蒲娓垂下眼,绞着手:“算我不对好了。”猛的抬头问:“大少爷,我奶奶……”
“周嬷嬷嘛,其实她当年在江湖上也算小有名气,但成名后反而隐退不出,以至如今还记得她大名的人并不多。”
这也是卓人倾查出来的消息,雁过留痕,人过留声,周嬷嬷当年在江湖上虽算不得多顶尖出色,可行走江湖的女人本来就不多,倒是很容易闯出一点名气来的。只是她后来又果断隐退不出,渐渐就没什么人记得她了,至于她是怎么收留下危楚的?这个需她本人亲自来解答了。
“我奶奶怎么会找上暗夜的?”
卓人仰摸着下巴也陷于沉思,分析道:“有可能周嬷嬷在抚养你这么多年中一直在暗中调查……不过,她怎么会找上暗夜呢?这个组织好久没露面了?”
“是啊,不是说消失好多年了吗?”蒲娓也纳闷,奶奶趁着她在凌风堡好吃好喝待着就放心大胆的直奔暗夜去,然后就出现了假冒的危楚?
“很古怪!这个危楚的遗书是周嬷嬷的笔迹,她的一切关于四海镖局的细节也肯定来自周嬷嬷,但周嬷嬷没告诉她们,真正的危楚也正在凌风堡?”
蒲娓赞同:“对,我知道这正是我奶奶在暗中提醒,她不是探什么亲而是被人关起来了。”
这一点卓人仰没异议,令人不解的是周嬷嬷是怎么发现暗夜落脚处的?
“难道当年还有一些外人不知道的线索?”蒲娓琢磨着。
“只能这么解释。”卓人仰脑海中过滤当年所有细节,这个暗夜好像在当年并没有真正进入他的视线,也并没有将四海镖局的案子跟他们联系起来。
这次他们不但派人去汉江府衙,还大胆假冒危楚涉险凌风堡?‘天衣’?这个‘天衣’对他们这么重要?他起身踱步,越踱越快,思忖:他们以为‘天衣’一定在官府保存,暗盗下手伤人后发现转到凌风堡,明抢不可能,打出危楚这张牌是最佳上策……

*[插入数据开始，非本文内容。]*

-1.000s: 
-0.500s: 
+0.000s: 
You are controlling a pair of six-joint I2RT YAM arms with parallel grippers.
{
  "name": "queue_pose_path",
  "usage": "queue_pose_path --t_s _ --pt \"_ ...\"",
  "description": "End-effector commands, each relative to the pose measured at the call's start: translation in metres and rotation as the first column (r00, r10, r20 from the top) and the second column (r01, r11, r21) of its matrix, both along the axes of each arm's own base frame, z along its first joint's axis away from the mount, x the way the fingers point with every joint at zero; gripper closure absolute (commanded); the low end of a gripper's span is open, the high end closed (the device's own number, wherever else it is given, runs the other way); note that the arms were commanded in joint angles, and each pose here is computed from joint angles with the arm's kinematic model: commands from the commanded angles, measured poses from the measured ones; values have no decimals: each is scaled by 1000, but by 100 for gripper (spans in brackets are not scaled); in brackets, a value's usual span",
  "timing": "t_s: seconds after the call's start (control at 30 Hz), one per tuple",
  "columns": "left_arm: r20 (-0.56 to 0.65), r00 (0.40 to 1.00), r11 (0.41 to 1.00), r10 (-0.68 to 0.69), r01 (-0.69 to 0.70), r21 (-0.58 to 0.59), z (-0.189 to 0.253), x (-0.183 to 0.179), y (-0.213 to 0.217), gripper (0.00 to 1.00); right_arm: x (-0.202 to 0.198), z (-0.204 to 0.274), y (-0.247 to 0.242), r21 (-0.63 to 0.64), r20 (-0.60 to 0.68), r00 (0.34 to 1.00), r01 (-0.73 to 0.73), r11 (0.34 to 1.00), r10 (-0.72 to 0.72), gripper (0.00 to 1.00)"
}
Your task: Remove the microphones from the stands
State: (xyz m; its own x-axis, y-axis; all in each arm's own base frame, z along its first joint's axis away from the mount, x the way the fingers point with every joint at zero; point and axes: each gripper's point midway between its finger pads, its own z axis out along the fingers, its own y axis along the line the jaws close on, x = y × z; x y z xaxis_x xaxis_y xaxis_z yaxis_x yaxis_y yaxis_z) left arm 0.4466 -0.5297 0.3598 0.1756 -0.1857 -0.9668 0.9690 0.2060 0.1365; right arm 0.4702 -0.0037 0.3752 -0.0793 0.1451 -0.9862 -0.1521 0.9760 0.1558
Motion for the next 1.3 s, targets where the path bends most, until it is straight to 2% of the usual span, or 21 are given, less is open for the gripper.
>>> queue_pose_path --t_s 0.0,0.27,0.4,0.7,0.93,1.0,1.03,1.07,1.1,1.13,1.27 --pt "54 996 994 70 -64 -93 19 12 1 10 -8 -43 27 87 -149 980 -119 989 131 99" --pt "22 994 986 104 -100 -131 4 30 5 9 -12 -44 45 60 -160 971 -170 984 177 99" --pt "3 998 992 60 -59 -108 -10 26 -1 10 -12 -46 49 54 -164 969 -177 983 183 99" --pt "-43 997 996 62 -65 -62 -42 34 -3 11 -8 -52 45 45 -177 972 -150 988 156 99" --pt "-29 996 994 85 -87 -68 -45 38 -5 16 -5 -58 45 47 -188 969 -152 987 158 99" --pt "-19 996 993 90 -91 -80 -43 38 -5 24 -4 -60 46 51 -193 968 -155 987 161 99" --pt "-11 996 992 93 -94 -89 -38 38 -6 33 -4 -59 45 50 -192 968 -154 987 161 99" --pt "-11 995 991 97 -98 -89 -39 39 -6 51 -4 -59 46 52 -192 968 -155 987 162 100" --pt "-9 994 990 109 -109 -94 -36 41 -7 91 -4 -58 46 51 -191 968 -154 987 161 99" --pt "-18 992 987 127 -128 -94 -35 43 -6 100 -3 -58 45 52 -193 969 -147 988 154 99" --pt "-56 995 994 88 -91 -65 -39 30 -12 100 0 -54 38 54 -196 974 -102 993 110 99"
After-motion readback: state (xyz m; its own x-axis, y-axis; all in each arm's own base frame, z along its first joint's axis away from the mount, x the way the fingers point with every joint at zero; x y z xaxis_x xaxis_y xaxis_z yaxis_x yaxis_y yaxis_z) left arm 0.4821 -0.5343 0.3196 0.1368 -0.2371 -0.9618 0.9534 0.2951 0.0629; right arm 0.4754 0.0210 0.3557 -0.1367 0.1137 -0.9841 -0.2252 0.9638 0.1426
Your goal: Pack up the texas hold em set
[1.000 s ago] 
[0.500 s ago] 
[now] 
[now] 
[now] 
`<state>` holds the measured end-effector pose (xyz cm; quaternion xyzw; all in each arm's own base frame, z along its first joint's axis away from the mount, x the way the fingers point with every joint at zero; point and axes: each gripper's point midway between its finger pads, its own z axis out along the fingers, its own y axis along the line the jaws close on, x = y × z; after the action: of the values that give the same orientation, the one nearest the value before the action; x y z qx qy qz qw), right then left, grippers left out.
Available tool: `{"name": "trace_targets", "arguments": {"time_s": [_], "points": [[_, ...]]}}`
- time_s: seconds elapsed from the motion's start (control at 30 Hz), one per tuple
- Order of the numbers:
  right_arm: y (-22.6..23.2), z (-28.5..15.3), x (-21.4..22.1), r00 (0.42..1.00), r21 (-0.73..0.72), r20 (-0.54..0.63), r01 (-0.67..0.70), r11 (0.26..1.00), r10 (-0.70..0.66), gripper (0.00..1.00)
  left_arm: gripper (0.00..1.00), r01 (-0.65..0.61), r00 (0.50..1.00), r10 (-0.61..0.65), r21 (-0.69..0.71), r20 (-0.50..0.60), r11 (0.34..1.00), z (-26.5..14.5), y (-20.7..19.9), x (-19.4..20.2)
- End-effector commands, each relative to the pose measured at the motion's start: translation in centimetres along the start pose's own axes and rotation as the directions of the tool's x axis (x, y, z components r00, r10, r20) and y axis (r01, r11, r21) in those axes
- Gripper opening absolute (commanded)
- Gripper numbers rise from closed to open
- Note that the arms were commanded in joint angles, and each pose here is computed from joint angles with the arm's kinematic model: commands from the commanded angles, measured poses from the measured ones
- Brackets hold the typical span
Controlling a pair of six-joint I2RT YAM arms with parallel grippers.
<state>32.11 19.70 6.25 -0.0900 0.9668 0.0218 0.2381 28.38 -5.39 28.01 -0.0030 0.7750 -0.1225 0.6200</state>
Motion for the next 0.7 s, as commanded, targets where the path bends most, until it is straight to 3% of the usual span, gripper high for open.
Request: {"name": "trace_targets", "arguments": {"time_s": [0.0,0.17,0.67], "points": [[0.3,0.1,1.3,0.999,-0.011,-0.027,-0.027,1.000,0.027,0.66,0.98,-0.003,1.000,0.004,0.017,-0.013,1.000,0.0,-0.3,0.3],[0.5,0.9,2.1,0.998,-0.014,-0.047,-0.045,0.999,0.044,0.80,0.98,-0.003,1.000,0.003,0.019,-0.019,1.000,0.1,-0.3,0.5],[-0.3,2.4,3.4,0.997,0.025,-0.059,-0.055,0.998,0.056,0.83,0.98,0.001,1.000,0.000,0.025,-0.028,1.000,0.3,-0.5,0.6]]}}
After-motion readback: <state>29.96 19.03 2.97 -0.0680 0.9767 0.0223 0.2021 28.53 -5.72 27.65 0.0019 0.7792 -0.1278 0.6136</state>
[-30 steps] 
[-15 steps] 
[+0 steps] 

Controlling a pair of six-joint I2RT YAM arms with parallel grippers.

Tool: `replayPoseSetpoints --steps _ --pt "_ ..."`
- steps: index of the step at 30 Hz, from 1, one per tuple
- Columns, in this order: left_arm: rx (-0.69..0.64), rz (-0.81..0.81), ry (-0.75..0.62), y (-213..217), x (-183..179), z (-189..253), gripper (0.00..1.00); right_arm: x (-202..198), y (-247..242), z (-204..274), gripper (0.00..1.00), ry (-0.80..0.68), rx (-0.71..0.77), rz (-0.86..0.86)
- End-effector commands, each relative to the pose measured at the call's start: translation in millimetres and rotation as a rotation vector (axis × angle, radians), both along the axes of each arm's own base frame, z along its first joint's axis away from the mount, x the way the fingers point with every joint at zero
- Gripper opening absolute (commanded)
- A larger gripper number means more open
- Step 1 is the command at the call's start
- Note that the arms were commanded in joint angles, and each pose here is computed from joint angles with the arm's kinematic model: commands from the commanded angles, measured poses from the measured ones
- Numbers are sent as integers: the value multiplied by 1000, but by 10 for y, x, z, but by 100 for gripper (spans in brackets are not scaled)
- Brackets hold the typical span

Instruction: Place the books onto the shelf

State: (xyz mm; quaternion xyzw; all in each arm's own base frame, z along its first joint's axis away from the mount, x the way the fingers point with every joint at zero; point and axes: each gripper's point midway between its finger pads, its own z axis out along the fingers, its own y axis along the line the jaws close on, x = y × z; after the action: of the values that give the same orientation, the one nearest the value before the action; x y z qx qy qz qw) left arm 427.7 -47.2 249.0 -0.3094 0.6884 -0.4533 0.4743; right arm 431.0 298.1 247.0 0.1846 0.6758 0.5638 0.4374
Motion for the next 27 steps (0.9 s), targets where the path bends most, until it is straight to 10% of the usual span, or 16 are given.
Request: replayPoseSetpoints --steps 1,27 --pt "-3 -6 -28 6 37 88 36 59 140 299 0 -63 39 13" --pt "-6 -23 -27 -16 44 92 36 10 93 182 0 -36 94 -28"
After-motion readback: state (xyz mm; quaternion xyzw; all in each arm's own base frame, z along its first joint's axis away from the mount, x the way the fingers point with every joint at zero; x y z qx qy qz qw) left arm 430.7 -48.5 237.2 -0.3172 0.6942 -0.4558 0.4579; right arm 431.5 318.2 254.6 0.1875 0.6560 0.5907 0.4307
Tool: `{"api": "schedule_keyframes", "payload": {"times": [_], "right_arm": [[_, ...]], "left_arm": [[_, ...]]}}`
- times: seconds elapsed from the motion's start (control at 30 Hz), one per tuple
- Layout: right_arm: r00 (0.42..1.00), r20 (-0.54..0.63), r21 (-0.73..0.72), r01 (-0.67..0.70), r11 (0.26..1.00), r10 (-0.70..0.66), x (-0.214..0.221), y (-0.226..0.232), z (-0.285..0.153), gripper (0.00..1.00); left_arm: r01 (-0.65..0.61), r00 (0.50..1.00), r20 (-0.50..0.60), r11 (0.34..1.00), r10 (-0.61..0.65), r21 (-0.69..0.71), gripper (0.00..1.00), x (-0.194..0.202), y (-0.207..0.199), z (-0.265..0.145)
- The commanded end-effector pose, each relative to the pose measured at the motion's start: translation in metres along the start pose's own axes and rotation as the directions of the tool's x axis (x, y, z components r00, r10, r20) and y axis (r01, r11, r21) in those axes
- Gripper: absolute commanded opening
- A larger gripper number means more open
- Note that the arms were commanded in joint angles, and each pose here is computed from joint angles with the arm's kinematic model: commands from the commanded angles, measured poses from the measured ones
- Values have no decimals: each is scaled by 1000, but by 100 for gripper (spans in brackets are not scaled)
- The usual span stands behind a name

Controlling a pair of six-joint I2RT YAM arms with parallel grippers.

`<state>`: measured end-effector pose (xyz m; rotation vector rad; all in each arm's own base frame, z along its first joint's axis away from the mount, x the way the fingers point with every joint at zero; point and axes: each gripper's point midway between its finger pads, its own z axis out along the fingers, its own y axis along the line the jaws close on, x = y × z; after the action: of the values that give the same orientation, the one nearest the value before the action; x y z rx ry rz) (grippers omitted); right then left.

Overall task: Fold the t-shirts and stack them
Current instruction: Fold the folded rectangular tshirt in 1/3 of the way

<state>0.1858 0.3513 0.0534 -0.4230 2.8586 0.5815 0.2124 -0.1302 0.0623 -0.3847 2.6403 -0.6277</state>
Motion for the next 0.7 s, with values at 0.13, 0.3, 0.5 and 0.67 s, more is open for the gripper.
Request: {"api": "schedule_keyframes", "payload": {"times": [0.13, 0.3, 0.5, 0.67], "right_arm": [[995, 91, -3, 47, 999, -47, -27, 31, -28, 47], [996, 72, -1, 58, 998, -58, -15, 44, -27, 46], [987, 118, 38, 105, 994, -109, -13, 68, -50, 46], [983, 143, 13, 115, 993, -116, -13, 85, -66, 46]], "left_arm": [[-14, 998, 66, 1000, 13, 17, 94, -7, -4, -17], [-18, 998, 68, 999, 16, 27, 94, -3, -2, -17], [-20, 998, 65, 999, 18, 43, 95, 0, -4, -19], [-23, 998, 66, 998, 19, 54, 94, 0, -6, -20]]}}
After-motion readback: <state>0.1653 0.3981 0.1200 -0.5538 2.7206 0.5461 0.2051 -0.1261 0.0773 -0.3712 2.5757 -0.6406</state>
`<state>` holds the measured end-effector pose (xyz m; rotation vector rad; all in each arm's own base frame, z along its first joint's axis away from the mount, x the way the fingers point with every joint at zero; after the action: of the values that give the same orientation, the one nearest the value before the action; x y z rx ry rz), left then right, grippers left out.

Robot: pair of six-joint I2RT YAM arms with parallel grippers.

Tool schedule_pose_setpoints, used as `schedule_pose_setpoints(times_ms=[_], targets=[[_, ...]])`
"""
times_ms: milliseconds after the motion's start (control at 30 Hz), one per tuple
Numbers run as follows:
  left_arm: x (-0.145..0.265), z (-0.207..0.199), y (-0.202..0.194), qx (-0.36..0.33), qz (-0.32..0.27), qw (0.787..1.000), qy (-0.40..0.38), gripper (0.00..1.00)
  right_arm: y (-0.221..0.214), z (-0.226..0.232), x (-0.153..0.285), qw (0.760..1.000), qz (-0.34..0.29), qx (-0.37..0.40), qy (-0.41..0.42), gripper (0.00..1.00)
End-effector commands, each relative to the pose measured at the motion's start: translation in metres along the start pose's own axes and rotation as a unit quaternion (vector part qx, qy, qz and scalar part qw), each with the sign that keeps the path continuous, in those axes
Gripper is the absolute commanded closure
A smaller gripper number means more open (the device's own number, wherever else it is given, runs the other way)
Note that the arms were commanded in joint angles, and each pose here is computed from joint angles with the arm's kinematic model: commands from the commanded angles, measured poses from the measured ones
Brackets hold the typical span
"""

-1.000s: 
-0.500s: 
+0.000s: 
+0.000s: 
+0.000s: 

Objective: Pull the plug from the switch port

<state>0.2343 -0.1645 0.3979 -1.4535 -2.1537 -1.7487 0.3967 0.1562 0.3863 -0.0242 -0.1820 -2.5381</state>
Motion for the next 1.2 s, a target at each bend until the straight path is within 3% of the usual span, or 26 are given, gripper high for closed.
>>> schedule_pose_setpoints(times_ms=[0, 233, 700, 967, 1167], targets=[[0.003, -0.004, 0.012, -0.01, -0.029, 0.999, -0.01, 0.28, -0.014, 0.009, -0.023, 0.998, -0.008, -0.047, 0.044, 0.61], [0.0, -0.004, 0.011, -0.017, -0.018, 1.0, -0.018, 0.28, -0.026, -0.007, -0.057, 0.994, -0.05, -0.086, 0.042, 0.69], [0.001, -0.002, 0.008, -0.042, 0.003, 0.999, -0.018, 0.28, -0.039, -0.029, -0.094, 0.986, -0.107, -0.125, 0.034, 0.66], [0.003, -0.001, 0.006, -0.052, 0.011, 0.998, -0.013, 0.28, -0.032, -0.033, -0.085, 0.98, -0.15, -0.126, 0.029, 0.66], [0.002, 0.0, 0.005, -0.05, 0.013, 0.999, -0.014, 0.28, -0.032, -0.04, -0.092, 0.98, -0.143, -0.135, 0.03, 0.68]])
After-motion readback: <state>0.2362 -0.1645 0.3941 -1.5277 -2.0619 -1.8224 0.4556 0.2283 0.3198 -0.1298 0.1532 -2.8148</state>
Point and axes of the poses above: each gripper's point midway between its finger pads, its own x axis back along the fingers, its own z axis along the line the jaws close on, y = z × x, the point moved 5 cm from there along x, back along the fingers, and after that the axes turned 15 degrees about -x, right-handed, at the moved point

危楚没机会下手,为防暴露,又不惜动用多年前埋下的卧底段七……嗯,就是这样!
“大少爷,别转了,头晕。”蒲娓抚额怨。
卓人仰转身笑笑:“娓娓,最佳的饵是‘天衣’不是你。”
“我知道啊。”蒲娓毫不吃惊。
卓人仰失笑故意问:“那你知道为什么对你下杀手吗?”
“呃?不知道。”蒲娓老老实实说。
“你的身份,被他们知道了。”
“嗯,但我一向低调……”蒲娓一直不明白,她演得够好,这个假危楚根本就没看出来。
卓人仰垂眼:“他们查到周嬷嬷的住处,查到她不是独身一个,根据邻居证言,查出你目前在凌风堡……”
“哦!!”蒲娓拖长音叫:“原来如此,这么一想全接上了。”
突然反问:“你们又是怎么知道的?”
“阿倾去了你在镇上的家,发现如进了盗贼一般,询问了邻居,得知有人抢在他前面几天来查过你们祖孙二人。”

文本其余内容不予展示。